When I look at the bad career-related stuff I’ve experienced, almost all of it falls into one of two categories: something obviously bad that was basically unavoidable, or something obviously bad that I don’t know how to reasonably avoid, given limited resources. I don’t see much to learn from that. That’s not to say that I haven’t made and learned from mistakes. I’ve made a lot of mistakes and do a lot of things differently as a result of mistakes! But my worst experiences have come out of things that I don’t know how to prevent in any reasonable way.
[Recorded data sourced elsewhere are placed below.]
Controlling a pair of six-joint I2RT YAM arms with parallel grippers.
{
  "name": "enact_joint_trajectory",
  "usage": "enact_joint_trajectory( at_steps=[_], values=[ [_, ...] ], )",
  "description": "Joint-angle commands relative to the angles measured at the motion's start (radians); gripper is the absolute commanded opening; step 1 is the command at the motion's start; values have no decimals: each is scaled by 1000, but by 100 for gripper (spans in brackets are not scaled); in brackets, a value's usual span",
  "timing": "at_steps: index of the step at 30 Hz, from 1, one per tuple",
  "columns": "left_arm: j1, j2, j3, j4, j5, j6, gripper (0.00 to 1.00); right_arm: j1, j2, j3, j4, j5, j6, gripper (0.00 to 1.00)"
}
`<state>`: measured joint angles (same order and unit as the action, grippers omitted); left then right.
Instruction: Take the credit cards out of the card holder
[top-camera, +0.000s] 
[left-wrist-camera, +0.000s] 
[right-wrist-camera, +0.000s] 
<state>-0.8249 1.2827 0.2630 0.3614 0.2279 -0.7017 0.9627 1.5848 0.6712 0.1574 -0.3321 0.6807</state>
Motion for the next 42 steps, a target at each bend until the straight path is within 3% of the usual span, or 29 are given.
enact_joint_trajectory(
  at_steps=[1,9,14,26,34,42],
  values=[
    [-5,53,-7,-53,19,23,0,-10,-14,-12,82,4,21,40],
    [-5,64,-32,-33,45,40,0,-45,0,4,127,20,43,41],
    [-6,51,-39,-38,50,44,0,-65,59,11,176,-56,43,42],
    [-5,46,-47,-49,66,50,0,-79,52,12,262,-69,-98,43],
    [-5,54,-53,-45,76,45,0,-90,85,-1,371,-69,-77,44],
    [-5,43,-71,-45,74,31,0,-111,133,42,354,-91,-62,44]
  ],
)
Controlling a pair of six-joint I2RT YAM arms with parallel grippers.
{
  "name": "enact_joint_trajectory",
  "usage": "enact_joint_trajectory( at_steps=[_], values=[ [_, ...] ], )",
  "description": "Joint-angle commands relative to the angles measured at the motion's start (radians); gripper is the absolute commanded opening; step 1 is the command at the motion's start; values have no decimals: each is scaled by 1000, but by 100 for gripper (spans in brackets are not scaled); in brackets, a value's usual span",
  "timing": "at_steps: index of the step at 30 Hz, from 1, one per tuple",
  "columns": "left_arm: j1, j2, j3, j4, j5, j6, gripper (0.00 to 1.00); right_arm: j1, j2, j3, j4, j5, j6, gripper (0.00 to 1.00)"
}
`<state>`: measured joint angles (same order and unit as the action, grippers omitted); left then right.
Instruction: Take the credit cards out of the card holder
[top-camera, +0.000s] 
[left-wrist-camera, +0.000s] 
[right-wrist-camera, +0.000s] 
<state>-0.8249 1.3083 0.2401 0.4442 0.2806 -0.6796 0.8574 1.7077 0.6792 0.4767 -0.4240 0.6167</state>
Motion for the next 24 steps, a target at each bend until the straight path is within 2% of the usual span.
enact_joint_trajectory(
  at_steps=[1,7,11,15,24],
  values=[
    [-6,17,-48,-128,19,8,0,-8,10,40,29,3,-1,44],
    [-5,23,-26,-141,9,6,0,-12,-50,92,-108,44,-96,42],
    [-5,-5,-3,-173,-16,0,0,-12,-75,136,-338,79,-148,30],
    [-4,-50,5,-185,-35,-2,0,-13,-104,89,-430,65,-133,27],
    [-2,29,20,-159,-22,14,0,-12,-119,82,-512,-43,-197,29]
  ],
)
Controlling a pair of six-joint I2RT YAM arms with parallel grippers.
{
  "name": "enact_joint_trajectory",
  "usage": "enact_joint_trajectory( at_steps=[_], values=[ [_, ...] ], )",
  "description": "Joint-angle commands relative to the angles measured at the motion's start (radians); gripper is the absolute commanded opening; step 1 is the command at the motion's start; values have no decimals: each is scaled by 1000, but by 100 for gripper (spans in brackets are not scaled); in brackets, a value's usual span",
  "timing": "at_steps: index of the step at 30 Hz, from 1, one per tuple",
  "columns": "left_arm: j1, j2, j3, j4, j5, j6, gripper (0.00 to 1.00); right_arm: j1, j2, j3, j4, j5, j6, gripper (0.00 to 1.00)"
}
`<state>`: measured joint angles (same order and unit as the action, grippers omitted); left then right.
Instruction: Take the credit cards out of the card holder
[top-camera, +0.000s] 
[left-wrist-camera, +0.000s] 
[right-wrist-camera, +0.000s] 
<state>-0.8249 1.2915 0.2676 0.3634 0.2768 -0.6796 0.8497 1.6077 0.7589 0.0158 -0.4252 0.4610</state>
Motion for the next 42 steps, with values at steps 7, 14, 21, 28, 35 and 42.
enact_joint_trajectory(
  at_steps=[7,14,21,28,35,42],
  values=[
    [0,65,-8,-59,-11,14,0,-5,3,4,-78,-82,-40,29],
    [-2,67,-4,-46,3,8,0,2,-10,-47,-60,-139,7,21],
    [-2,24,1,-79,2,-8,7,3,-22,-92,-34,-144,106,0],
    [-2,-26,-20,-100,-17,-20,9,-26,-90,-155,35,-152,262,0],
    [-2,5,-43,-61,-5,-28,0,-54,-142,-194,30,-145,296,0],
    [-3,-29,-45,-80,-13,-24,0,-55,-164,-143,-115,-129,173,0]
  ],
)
This also seems to be true for most people I know. For example, something I’ve seen a lot is that a friend of mine will end up with a manager whose view is that managers are people who dole out rewards and punishments (as opposed to someone who believes that managers should make the team as effective as possible, or someone who believes that managers should help people grow). When you have a manager like that, a common failure mode is that you’re given work that’s a bad fit, and then maybe you don’t do a great job because the work is a bad fit. If you ask for something that’s a better fit, that’s refused (why should you be rewarded with doing something you want when you’re not doing good work, instead you should be punished by having to do more of this thing you don’t like), which causes a spiral that ends in the person leaving or getting fired. In the most recent case I saw, the firing was a surprise to both the person getting fired and their closest co-workers: my friend had managed to find a role that was a good fit despite the best efforts of management; when management decided to fire my friend, they didn’t bother to consult the co-workers on the new project, who thought that my friend was doing great and had been doing great for months!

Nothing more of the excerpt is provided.